What this task involves: Your answer should consist of the lines in the listing that hold "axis".

*** Opening Data section ***

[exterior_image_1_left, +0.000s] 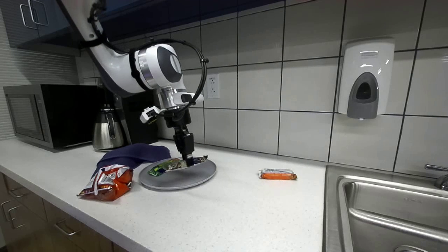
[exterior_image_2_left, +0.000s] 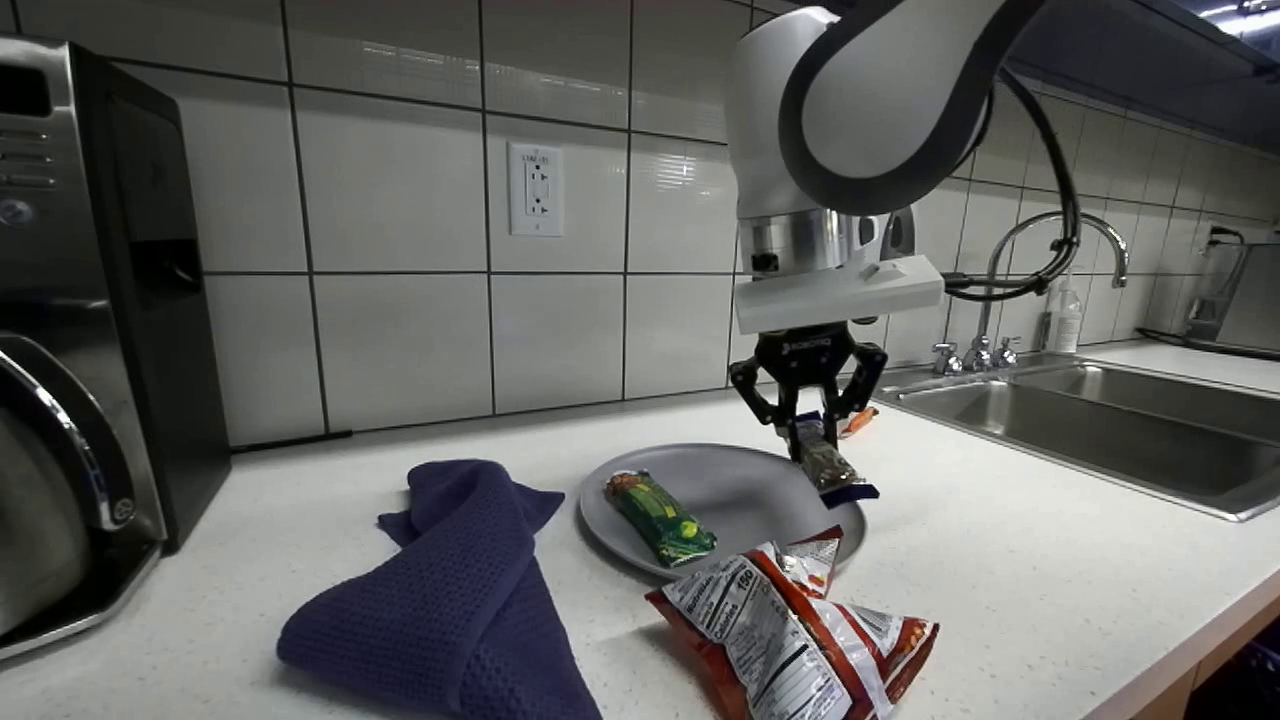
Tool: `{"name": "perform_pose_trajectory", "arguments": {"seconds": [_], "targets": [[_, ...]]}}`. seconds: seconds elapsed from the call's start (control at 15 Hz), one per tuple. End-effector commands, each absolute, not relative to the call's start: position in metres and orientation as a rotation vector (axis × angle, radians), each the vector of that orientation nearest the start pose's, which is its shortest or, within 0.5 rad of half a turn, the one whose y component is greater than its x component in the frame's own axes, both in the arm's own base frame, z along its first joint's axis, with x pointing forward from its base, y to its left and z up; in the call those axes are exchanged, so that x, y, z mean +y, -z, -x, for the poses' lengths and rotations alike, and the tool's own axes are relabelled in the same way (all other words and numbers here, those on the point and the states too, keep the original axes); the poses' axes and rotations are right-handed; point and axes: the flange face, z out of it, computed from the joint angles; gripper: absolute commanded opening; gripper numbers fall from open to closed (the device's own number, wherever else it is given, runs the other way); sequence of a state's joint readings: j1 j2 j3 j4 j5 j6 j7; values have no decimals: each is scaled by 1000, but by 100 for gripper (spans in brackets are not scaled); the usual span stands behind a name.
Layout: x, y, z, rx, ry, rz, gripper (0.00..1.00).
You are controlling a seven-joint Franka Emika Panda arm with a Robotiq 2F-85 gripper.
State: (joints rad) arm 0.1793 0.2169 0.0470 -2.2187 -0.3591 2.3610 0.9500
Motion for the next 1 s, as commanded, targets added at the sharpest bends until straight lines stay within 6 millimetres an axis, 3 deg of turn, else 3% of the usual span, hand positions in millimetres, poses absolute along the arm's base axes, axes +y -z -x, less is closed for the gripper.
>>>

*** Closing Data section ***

Problem solution:
Tool: `{"name": "perform_pose_trajectory", "arguments": {"seconds": [_], "targets": [[_, ...]]}}`. seconds: seconds elapsed from the call's start (control at 15 Hz), one per tuple. End-effector commands, each absolute, not relative to the call's start: position in metres and orientation as a rotation vector (axis × angle, radians), each the vector of that orientation nearest the start pose's, which is its shortest or, within 0.5 rad of half a turn, the one whose y component is greater than its x component in the frame's own axes, both in the arm's own base frame, z along its first joint's axis, with x pointing forward from its base, y to its left and z up; in the call those axes are exchanged, so that x, y, z mean +y, -z, -x, for the poses' lengths and rotations alike, and the tool's own axes are relabelled in the same way (all other words and numbers here, those on the point and the states too, keep the original axes); the poses' axes and rotations are right-handed; point and axes: the flange face, z out of it, computed from the joint angles; gripper: absolute commanded opening; gripper numbers fall from open to closed (the device's own number, wherever else it is given, runs the other way); sequence of a state's joint readings: j1 j2 j3 j4 j5 j6 j7; values have no decimals: each is scaled by 1000, but by 100 for gripper (spans in brackets are not scaled); the usual span stands behind a name.
Motion for the next 1 s, as commanded, targets added at the sharpest bends until straight lines stay within 6 millimetres an axis, 3 deg of turn, else 3% of the usual span, hand positions in millimetres, poses absolute along the arm's base axes, axes +y -z -x, less is closed for the gripper.

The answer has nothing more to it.